Hasta cierto punto, se puede decir que el tiempo juega también un papel protagónico en este cuento, que inicia, como lo indica el título, con el sueño angustioso de una madre cuya hija recién nacida está desamparada en la nieve. Hacia el final del relato todo cobra sentido, cuando Jill, aturdida por el efecto de las pastillas que ingirió, cubrió a su bebé, profundamente dormida, por efecto de las mismas pastillas y Iona cree que la niña ha muerto asfixiada: “Pero Jill piensa que Iona se ha equivocado. Iona se ha metido en la parte del sueño que no es. Esa parte ha terminado” (Munro: 309).
Los múltiples detalles, aparentemente insignificantes e intrascendentes, que enriquecen los cuentos requieren de toda la atención del lector a fin de que no se extravíe en ellos, perdiendo de vista la trama principal.
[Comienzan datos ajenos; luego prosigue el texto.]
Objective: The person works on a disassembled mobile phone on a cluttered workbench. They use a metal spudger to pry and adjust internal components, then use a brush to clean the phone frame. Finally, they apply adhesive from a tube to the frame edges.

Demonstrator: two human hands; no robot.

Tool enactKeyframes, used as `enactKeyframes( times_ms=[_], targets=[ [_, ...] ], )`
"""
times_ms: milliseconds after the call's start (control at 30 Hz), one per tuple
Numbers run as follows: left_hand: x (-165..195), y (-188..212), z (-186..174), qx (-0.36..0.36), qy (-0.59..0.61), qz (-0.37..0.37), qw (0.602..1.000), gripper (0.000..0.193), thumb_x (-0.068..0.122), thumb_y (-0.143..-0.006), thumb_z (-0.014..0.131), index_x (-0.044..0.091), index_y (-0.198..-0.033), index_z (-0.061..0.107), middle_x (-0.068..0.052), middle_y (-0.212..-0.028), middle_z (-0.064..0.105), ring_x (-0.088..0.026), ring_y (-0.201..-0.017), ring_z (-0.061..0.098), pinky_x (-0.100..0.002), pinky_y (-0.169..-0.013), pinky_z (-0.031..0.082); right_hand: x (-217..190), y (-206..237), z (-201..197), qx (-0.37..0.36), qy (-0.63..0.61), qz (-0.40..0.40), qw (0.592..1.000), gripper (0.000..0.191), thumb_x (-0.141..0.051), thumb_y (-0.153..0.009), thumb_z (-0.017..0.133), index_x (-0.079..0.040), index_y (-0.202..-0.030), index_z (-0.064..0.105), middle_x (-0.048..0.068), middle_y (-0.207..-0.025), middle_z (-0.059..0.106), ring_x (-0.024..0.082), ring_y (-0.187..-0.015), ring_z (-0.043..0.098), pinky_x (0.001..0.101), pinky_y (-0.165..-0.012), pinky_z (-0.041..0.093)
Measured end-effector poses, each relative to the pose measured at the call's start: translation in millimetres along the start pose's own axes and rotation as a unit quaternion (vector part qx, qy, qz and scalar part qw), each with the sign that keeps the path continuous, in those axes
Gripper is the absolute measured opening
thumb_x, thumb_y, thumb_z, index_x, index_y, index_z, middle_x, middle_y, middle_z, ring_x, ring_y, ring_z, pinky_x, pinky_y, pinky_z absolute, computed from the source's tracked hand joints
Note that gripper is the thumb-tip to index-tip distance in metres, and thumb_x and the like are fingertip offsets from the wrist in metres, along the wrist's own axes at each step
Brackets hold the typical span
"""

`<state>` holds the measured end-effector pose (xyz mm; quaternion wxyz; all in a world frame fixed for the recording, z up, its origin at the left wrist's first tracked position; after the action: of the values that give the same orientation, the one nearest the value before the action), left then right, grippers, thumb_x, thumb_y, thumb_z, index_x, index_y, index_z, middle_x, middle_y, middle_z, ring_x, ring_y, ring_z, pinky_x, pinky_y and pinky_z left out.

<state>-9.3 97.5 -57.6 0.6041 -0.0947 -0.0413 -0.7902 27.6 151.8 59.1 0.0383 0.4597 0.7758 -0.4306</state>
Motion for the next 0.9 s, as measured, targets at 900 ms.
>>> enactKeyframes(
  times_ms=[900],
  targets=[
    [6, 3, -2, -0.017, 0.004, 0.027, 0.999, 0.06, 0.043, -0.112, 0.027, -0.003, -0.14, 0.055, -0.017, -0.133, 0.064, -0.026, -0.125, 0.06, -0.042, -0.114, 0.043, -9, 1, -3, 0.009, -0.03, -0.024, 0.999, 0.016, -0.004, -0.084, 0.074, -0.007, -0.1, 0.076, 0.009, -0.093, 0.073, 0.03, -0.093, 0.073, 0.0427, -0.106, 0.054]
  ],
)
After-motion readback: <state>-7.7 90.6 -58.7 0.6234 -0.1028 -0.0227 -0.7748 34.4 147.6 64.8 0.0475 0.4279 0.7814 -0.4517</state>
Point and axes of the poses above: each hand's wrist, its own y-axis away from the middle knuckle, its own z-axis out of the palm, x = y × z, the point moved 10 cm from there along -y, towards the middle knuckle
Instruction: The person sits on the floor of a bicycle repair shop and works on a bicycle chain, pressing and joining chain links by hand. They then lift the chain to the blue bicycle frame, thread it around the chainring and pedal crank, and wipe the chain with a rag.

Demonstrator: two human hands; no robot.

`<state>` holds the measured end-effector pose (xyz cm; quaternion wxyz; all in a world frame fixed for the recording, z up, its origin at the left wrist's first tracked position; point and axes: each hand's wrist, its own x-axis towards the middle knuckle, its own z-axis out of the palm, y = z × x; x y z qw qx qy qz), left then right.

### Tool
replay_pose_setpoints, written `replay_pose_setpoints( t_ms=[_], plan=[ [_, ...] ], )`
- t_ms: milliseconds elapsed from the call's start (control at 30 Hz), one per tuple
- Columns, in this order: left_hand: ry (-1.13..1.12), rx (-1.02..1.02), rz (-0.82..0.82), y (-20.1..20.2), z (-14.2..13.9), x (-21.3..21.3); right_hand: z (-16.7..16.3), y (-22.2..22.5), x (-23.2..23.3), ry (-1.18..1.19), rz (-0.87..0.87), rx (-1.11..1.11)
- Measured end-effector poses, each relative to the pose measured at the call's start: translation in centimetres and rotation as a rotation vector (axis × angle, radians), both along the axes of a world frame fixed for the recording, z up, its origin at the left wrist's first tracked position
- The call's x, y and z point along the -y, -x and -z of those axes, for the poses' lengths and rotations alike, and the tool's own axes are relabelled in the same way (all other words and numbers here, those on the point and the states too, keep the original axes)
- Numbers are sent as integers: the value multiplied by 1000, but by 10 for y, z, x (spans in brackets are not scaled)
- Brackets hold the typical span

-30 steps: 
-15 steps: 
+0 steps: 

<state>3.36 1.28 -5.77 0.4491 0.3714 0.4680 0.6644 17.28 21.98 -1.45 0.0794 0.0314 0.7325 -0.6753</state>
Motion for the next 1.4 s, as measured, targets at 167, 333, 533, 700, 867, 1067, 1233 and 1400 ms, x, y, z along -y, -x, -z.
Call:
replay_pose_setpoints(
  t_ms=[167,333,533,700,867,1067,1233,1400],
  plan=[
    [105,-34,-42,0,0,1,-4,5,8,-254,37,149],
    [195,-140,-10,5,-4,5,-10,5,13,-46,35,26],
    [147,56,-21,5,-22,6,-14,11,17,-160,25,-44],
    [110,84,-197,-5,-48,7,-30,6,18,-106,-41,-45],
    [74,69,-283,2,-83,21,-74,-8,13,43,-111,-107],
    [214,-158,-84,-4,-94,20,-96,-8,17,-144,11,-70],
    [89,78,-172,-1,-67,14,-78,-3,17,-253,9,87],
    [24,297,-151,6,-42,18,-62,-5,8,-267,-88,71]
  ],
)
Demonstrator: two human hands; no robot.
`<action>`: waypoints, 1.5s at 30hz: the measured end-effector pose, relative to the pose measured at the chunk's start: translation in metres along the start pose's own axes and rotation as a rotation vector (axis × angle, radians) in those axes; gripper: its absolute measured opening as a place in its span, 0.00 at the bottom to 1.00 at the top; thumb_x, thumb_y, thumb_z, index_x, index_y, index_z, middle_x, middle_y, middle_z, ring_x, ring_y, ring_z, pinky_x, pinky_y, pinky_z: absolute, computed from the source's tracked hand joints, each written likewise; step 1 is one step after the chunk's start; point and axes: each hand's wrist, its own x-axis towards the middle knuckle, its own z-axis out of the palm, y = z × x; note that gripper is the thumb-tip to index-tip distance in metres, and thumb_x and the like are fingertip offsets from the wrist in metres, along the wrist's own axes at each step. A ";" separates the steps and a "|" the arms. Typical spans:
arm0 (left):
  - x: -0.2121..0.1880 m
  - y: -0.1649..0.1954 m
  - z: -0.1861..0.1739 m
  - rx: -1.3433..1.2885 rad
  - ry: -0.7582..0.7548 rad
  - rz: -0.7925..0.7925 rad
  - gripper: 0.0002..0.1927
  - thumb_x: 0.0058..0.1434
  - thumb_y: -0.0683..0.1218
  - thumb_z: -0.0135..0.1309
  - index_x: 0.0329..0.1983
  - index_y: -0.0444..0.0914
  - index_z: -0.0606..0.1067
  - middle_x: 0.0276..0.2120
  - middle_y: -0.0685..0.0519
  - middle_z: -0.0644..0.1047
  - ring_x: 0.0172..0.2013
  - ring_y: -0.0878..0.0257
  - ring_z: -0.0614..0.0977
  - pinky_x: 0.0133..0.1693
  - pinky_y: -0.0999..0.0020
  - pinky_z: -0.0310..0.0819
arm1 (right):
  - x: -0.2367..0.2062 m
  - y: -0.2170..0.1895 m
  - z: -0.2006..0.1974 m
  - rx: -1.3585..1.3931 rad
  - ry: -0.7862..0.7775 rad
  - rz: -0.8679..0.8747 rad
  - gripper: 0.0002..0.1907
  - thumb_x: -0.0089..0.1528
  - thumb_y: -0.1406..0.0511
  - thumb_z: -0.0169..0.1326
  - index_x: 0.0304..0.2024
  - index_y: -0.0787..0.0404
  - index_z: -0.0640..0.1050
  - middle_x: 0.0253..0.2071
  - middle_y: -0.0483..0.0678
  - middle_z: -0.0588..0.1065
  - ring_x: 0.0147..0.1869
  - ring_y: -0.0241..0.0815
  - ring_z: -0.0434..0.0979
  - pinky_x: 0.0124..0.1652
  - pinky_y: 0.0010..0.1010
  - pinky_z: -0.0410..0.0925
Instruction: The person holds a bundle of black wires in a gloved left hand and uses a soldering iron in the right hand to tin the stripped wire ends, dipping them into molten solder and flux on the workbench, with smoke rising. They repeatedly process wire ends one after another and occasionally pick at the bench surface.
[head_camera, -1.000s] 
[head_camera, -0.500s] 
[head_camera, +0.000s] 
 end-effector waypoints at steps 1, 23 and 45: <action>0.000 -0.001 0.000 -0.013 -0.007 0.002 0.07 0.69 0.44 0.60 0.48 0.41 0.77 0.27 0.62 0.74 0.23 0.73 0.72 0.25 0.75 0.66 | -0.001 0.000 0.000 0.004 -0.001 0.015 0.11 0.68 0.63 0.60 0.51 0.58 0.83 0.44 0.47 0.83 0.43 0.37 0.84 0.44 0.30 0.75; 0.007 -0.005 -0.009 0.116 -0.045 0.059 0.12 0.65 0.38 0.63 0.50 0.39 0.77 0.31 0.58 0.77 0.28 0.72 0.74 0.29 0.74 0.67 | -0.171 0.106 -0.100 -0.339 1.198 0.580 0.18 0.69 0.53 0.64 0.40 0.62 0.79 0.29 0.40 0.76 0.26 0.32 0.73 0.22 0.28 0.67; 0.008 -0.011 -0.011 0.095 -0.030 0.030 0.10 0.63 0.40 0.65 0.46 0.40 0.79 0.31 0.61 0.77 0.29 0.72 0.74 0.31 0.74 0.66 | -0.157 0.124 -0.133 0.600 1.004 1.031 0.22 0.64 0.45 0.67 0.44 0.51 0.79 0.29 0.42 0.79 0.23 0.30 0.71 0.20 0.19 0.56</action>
Todas las protagonistas son mujeres; los personajes masculinos son un mero accesorio: esposos, amantes, hijos o padres que permanecen al margen de los conflictos que viven cada una de estas mujeres (¿o se trata de una sola mujer, con sus múltiples, variadas y contradictorias facetas?).

Alice Munro recorre vertiginosamente un Canadá que puede ser inhóspito, agreste y remoto o cosmopolita y moderno, donde los personajes buscan su centro. Esto siempre involucra la maternidad, las relaciones sexuales, el desencuentro madre-hija, el papel de la mujer como trabajadora, como ama de casa, como amiga. Simplemente… el papel de la mujer.